Fragment cache somtimes returns null despite cached data loading initially #72

RudiBoshoff · 2021-08-30T07:12:22Z

Hi there,

ENV:
We are currently using your gem on our Rails api which passes data through to an Apollo Angular app. We originally had a pure rails solution but got better performance results with your gem.

Issue:
The problem is that sometimes the cache returns null. This doesn't happen locally but happens when we use the cache on Redis for staging and production. The cached data is returned most of the time but sometimes returns null. We have investigated as much as we could: we first thought it might be the front end but we have narrowed it down to the cache returning null.

How to reproduce:
This only works some of the time

load the site the first time to populate the cache (works)
hard refresh and reload the site (network results show that cache is working)
waiting a while (5 - 10 ish minutes) and loading the page again (returns null). The cache set to expire after 2 hours. Checking Redis shows that the key is still present when this failure occurs.

Question:
Do you have any ideas on what might be causing this or what we might be able to do? Thank you in advance.

DmitryTsepelev · 2021-09-09T14:18:36Z

Hi @RudiBoshoff!

That sounds really strange, because gem does reading in a dead simple way:

FragmentCache.cache_store.read(cache_key).tap do |cached|
  return NIL_IN_CACHE if cached.nil? && FragmentCache.cache_store.exist?(cache_key)
end

In this case FragmentCache.cache_store is a Redis adapter, and if you see that key is still there, the value should be loaded without any issues. Since you know the key, could you please try to call FragmentCache.cache_store.read(cache_key) from the console and make sure value not nil?
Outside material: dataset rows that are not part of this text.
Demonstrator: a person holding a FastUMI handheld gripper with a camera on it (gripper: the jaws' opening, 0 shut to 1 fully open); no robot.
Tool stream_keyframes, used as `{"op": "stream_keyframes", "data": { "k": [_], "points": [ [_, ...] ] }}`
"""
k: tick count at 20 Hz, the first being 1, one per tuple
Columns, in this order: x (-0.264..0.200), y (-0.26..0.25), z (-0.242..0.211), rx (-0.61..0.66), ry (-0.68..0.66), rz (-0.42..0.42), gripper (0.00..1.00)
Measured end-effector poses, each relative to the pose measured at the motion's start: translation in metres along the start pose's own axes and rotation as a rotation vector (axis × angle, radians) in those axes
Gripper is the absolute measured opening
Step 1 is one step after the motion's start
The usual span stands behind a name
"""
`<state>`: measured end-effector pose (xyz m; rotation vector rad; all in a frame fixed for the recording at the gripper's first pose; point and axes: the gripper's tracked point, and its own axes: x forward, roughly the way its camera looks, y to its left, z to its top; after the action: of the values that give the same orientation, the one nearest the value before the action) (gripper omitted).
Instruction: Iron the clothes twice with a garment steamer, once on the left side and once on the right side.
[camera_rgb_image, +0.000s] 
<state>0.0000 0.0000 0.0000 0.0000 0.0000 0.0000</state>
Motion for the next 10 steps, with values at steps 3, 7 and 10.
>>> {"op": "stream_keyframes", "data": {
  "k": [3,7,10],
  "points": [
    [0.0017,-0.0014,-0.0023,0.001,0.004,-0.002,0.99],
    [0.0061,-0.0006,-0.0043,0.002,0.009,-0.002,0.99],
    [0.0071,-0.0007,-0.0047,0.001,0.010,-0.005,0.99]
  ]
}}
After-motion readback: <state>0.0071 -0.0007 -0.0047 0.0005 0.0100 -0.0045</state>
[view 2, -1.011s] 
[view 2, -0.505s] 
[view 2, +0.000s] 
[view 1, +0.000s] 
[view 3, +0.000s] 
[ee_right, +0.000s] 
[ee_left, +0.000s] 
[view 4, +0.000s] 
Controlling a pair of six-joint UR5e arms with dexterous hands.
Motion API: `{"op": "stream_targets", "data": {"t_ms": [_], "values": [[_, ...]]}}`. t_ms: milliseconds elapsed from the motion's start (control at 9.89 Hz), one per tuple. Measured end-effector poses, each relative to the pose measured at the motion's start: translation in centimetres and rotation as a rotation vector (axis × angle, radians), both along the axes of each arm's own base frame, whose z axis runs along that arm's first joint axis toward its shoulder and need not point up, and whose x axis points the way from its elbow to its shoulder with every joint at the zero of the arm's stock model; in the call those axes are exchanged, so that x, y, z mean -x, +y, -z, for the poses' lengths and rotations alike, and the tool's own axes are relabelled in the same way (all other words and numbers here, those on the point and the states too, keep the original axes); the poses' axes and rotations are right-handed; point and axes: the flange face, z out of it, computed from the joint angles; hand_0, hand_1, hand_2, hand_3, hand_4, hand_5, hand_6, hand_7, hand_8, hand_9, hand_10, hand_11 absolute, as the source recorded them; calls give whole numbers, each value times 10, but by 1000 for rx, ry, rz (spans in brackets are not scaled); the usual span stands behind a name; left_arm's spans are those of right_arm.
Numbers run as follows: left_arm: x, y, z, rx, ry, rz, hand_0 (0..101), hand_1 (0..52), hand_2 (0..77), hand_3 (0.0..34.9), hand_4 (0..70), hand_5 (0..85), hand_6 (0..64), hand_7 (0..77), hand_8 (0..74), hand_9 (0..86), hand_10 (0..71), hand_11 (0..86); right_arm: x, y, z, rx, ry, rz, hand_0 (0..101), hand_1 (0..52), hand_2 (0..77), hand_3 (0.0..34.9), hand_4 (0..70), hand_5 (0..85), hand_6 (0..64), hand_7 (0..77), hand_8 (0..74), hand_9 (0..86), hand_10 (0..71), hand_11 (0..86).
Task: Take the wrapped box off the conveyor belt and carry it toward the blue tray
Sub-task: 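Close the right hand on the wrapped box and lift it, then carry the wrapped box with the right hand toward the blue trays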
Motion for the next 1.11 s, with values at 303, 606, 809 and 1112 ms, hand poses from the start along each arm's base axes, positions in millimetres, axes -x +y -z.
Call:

Reading happens here, looks like it also does nothing more that a nilcheck.

DmitryTsepelev · 2022-10-19T17:02:45Z

Closing this for now, feel free to reopen 🙂

gsdean · 2023-01-11T07:16:26Z

FWIW: we're seeing similar behavior.

Isn't there a race condition.

FragmentCache.cache_store.read(cache_key) returns nil for an uncached value.
Someone else populates the cache key
FragmentCache.cache_store.exist?(cache_key) return true (event though it wasn't cached for step 1)

Thoughts? @DmitryTsepelev

gsdean · 2023-01-12T04:09:35Z

We've been doing some testing in production with the following

def value_from_cache
  return nil unless FragmentCache.cache_store.exist?(cache_key)

  FragmentCache.cache_store.read(cache_key).tap do |cached|
    return NIL_IN_CACHE if cached.nil? && FragmentCache.cache_store.exist?(cache_key)
  end
end

It seems to have addressed the race condition

@RudiBoshoff @DmitryTsepelev I think we should reopen this

tsugitta · 2023-02-07T12:28:31Z

@gsdean
same here, can you explain how the workaround works? I understand the problem derives from fetching cache multiple times, but is it safe to fetch cache multiple times in that way?

gsdean · 2023-02-07T16:17:36Z

The workaround, isn't perfect. There is still a chance a race condition could cause a misread from the cache (specifically when an eviction occurs after the initial read, and then the cache is repopulated). Basically it reduces the risk of value_from_cahe incorrectly returning nil from probable to less probable. I'll let you decide if that is safe or not.

For what it's worth we've tested both with and without this patch in a high load/concurrency production environment and without this patch we see numerous intermittent errors where nil is returned incorrectly. With the patch we have yet to have an error.

DmitryTsepelev · 2023-02-07T19:29:45Z

Sorry guys I don't know how but github does not sends me events from some projects. I'll take a look tomorrow morning

DmitryTsepelev · 2023-02-08T13:57:25Z

If I understand correctly, the problem is that race condition makes cache to return nil even if it's not nil anymore. This is only possible when it was nil before cache was rewritten. I think this behavior is kinda acceptable, because user not gets wrong data, it's just outdated, and the tradeoff of the cache is to have fast data vs. fresh data.

I guess we could add it to the docs and call it a day, what do you think?

gsdean · 2023-02-08T14:41:05Z

The cache returns the wrong value not an outdated value. I do not believe documentation alone is sufficient. In a moderately concurrent deployment, this is a serious issue.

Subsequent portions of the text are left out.